Are you trying to build muscle on your skinny arms? You’re not alone! To avoid seeming too slender, many women seek to tone their shoulders and arms. Well, we love you as you are, girl! But there are a few arm-building exercises you can do if you want to get muscular arms and shoulders.
Nope, in this scenario, the muscle gain we’re talking about isn’t about a bulging pair of biceps or defined triceps. In fact, you might never be able to reach that level of muscular mass because skinny women tend to have less testosterone in the body than men have. But we’ve got a solution. Let’s talk about building up, strengthening, and gaining what already exists in our bodies so that you don’t end up with weak hand muscles and bones.
Health Shots spoke to fitness professional Vikash Sharma about these exercises, which can help build muscles in the hands and shoulders. These exercises can make your hands look fuller in case you think you are skinny.
Here are 5 exercises to gain muscle and strength in your hands:
1. Walking plank
Your lower and upper body can be strengthened by walking plank. This core challenging exercise can fire up muscles in your body especially shoulders.
Walking plank is a very effective exercise. Image courtesy: ShutterstockHere’s how to perform the walking plank:
Step 1: Begin in a plank position with your hands directly beneath your shoulders and your arms straight.
Step 2: Ensure that your body is aligned in a straight line from shoulder to feet.
Step 3: Keeping your hands shoulder-width apart, advance your right hand as far as you can before bringing your left hand to meet it.
Step 4: Retract your left hand to the beginning, then your right hand.
2. Knee push ups
The chest, shoulders, traps, triceps, biceps, forearms, and upper back are among the muscles that knee push-ups target. In fact, it can activate your core as well.
Here’s how to perform knee push ups:
Step 1: First, assume a plank position with your knees on the mat.
Step 2: Line up your wrist and shoulders. To prevent slipping, make sure your palms are positioned correctly and that you have a good grip.
Step 3: Inhale now and bring your body down. Maintain that posture. Exhale, slowly raise yourself up, and straighten your arms. This push-up is done on one knee. Repeat now.
Step 4: For a month, perform 15 of these repetitions in 4 sets to build the necessary muscle strength.
3. Fly jumping jack
This exercise’s hand movements can help tone your arms and shoulders. In addition, this activity strengthens bones, targets main muscle groups, and improves cardiovascular fitness and heart health.

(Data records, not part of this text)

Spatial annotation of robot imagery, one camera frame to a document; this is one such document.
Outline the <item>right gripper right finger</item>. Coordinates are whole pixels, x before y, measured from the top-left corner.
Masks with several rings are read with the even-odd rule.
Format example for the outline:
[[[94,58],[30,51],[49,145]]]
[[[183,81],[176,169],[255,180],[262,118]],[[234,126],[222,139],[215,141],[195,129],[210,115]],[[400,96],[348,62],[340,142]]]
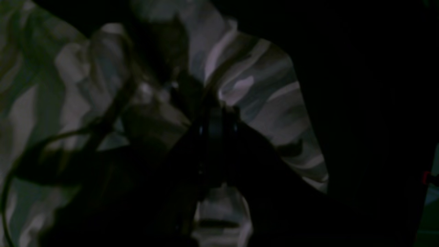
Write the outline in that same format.
[[[422,182],[414,168],[394,170],[403,145],[356,127],[316,123],[329,161],[328,194],[306,183],[279,149],[224,108],[232,184],[246,199],[251,247],[412,247],[422,217]]]

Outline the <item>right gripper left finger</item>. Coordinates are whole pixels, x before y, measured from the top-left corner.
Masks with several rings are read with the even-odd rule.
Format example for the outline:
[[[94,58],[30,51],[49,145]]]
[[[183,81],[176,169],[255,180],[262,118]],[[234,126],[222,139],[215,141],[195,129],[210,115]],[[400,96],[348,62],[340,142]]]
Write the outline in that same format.
[[[41,247],[152,247],[173,242],[197,246],[189,219],[195,210],[201,151],[198,128],[219,104],[208,101],[164,158],[132,144],[98,151],[128,100],[116,99],[105,114],[77,131],[38,142],[14,164],[14,177],[41,186],[81,186],[54,224],[39,236]]]

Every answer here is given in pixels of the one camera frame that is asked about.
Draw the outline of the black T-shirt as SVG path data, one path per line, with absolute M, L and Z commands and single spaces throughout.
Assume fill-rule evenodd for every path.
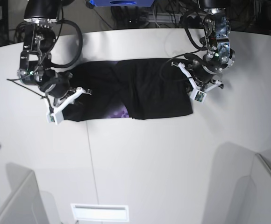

Here’s how to perform fly jumping jack :
Step 1: Align your feet so that you are standing straight. Putting your shoulders in a straight line, spread your hands out to the side.
Step 2: Jump, spread your legs wide, and bring your hands forward so that your palms clap.
Step 3: Re-jump and bring your legs together. Straighten your hands as you bring your shoulder back.
Now, repeat.
4. Punches in squat position
Punches while in the squat position are one of the many variations of the squat that you can perform. The quadriceps, hamstrings, and shoulder muscles are the focus of this workout. What’s more? It is also beneficial for the lower back, abs, and glutes.
Here’s how to perform punches in squat:
Step 1: Standing with your feet shoulder-width apart and your arms at your sides is the first step.
Step 2: Tighten your core while keeping your eyes straight and chest high.
Step 3: Bend your knees and push your hips back to sit in a chair position.
Step 4: When your thighs are parallel to the floor, pause, and then push yourself back up to your starting position.
Step 5: To get back into the starting position, punch with your left arm and squat again.
Step 6: Punch with the right arm in the next rep and keep alternating.
5. Side plank hold and hip drop
Side planks is an exercise that can help strengthen your shoulders and arms in addition to your core. Additionally, it aids in wrist flexibility and wrist strength.
Here’s how to perform side plank with hip drop:
Step 1: From the original plank posture, first assume the side plank position by extending your hips and chest to the left.
Step 2: To stabilize the stance, keep your right arm at your waist and place your left palm on the ground.
Step 3: Contract your abdominal muscles and maintain a straight, unbent torso.
Step 4: Lower your hips now, then raise while keeping your balance.
Step 5: Attempt to maintain a side plank for 15 to 20 seconds, or practise it with hip drops for 30 seconds on each side.
Step 6: After that rotate back to the original position and then repeat on your other side.